Wanita berambut hitam ini tidak tahu berapa lama ia pingsan. Berapa menit? Atau sampai berapa jam kah lamanya? Hal pertama kali yang Min Young sadari saat bangun dan membuka matanya ialah, ia sedang bersandar di salah satu sisi dekat konter dapur. Tangannya diikat keatas di pergelangannya, juga kedua kakinya. Namun ia merasa pusing. Kepalanya terasa berat. Lalu ia teringat Shim Changmin. AH! Min Young berusaha melihat-lihat sekitarnya. Kepalanya bebas tapi ia belum merasa kuat untuk berteriak. Ia juga tidak kepikiran, kepalanya masih pusing. Pandangannya masih berkunang-kunang, dan buram. Ia berusaha menajamkannya saat perlahan-lahan mendapati Shim Changmin sudah berada didepannya mendekatinya. Berjalan lamat-lamat.
"Halo, cantik. Kau sudah bangun rupanya. Aku menunggumu cukup lama, tiga puluh menit."
"Kenapa?" Min Young berbisik.
"Apanya yang kenapa?"
"Alasan kau melakukan ini." Jawabannya terdengar terbata-bata. Ia melanjutkan, berusaha menebak-nebak. "Memperkosaku?"
Min Young langsung merenungi kalau kemungkinan tebakannya salah saat lelaki di depannya malah tertawa. Anchovy menggeleng-geleng geli. "Aku tidak serendah itu melakukannya dengan orang yang tidak menginginkanku. Apalagi kau pingsan tadi.
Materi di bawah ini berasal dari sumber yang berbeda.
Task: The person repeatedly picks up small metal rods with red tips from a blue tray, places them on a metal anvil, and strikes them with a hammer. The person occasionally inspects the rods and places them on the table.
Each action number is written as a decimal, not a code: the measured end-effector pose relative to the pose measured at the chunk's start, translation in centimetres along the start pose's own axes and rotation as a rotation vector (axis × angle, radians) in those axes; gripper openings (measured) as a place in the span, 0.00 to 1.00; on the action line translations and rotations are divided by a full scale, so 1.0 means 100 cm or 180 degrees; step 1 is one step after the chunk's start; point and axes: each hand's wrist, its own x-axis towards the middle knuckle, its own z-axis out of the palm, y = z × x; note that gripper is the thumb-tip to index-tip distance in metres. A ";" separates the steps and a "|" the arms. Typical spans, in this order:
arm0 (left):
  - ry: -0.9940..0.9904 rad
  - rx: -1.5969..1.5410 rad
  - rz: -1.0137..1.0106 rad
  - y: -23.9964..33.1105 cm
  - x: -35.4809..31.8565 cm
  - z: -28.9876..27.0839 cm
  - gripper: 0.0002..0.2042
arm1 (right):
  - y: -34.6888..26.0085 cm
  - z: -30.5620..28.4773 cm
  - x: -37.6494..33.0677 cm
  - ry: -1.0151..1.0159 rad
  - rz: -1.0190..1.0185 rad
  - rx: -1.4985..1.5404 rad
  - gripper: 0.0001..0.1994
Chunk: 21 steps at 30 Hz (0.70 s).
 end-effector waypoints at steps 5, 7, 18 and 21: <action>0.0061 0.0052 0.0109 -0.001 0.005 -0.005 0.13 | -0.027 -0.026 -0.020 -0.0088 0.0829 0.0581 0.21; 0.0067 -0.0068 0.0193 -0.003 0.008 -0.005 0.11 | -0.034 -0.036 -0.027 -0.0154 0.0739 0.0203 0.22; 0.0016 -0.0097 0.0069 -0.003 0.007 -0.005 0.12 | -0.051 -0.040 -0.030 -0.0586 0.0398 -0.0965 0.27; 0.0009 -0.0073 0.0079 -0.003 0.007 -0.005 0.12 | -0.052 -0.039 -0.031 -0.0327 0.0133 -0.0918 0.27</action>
Ada yang lebih nikmat daripada hal itu." Anchovy masih tertawa. Ia terkekeh tatkala melihat ekspresi Min Young yang berubah mengetahui tebakannya memang salah. Min Young berusaha berpikir. Tanpa menunggu waktu memulihkan kesadaran begitu lama, ia menganga melihat lelaki itu telah menggenggam sebuah benda yang berkilau singkat terkena cahaya. Sebuah pisau daging! Lelaki itu akan membunuhnya!
Min Young menangis. Merasa teror, jiwanya terancam, ia ketakutan! Dadanya bergemuruh dan berdebar. Ia sampai terisak. "Kumohon… aku akan melakukan apapun, kumohon…"
Anchovy mengusap kepala Min Young. Lalu meraih juntaian rambut gelapnya yang berwarna hitam, memperhatikannya sekilas yang kemudian dilepaskannya. "Seandainya kau berambut pirang atau cokelat." Ia berujar. "Apa kau takut?"
Min Young menelan ludah susah payah. Dia menyesal tidak mendengarkan kata Kyuhyun untuk tidak pergi kemari. Tubuhnya gemetaran. Memandang pisau daging di tangan lelaki tersebut, ia akan mati. Tubuhnya akan dipotong-potong. Lehernya akan di penggal. Astaga, Min Young benar-benar ketakutan sekarang. "Kumohon… aku mohon…" ia terus memohon.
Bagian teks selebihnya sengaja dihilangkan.